EXERCISE OBJECTIVE - Given the material below, output exactly the lines from the line with "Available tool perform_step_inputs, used" to the line with "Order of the", both ends included, and no other lines.

Top of RECORDS TO PROCESS

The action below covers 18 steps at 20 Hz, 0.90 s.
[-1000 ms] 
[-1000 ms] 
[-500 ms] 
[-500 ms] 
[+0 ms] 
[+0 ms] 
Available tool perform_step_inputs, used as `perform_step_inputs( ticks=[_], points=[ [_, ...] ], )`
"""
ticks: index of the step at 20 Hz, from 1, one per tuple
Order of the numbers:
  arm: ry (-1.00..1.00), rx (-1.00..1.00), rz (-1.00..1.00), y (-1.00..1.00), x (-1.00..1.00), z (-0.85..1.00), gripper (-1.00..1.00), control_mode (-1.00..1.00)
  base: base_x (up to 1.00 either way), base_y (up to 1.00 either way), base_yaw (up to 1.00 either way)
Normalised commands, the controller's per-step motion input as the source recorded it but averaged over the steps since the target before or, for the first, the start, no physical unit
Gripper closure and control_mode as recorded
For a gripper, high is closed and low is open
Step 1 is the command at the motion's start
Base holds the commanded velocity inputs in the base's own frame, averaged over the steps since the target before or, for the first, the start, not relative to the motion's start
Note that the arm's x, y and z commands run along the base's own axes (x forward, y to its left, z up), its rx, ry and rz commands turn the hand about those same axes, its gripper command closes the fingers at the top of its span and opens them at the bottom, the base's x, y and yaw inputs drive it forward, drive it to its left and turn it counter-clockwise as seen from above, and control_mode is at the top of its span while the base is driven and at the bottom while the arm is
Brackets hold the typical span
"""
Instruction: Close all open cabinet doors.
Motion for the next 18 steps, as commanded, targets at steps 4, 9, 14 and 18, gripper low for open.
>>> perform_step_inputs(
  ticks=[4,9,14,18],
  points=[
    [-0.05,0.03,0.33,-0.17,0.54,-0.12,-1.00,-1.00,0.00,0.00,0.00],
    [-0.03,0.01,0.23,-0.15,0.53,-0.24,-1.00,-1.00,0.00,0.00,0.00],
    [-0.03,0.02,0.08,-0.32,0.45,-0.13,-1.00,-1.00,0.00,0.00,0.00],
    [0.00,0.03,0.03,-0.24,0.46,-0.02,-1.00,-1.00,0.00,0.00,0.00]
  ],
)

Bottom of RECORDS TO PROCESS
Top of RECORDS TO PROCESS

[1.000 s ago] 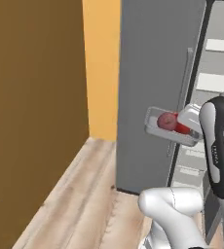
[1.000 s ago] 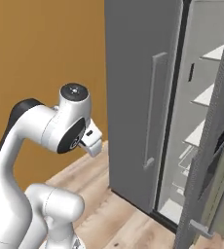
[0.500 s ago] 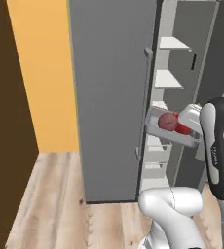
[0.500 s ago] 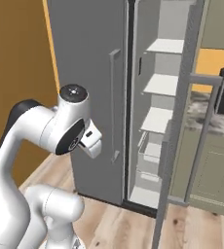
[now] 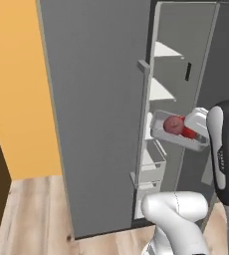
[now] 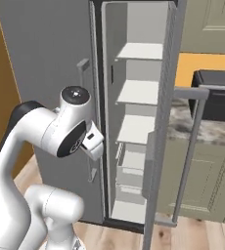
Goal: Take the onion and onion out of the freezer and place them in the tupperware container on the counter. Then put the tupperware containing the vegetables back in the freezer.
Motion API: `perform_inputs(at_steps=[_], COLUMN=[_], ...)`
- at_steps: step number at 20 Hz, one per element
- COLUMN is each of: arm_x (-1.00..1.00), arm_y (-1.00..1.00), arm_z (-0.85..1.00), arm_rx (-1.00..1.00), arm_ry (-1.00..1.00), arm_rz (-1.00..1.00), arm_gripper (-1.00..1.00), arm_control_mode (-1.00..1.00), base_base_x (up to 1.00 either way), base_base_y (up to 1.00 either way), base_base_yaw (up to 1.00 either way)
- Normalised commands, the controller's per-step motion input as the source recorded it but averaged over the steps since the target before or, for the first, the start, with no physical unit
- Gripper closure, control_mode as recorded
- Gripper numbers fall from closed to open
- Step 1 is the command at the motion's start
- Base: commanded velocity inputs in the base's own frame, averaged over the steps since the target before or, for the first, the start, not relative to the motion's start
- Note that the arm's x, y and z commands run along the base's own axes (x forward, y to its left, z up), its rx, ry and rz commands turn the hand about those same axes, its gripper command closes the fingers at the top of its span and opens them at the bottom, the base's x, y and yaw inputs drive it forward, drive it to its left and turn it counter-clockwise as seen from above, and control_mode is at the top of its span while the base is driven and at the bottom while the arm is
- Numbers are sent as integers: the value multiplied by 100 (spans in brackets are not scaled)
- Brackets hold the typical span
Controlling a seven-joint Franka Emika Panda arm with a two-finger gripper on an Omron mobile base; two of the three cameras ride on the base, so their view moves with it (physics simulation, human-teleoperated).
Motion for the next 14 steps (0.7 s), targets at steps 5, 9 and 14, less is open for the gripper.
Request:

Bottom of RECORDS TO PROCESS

ANSWER SECTION -
Available tool perform_step_inputs, used as `perform_step_inputs( ticks=[_], points=[ [_, ...] ], )`
"""
ticks: index of the step at 20 Hz, from 1, one per tuple
Order of the numbers:

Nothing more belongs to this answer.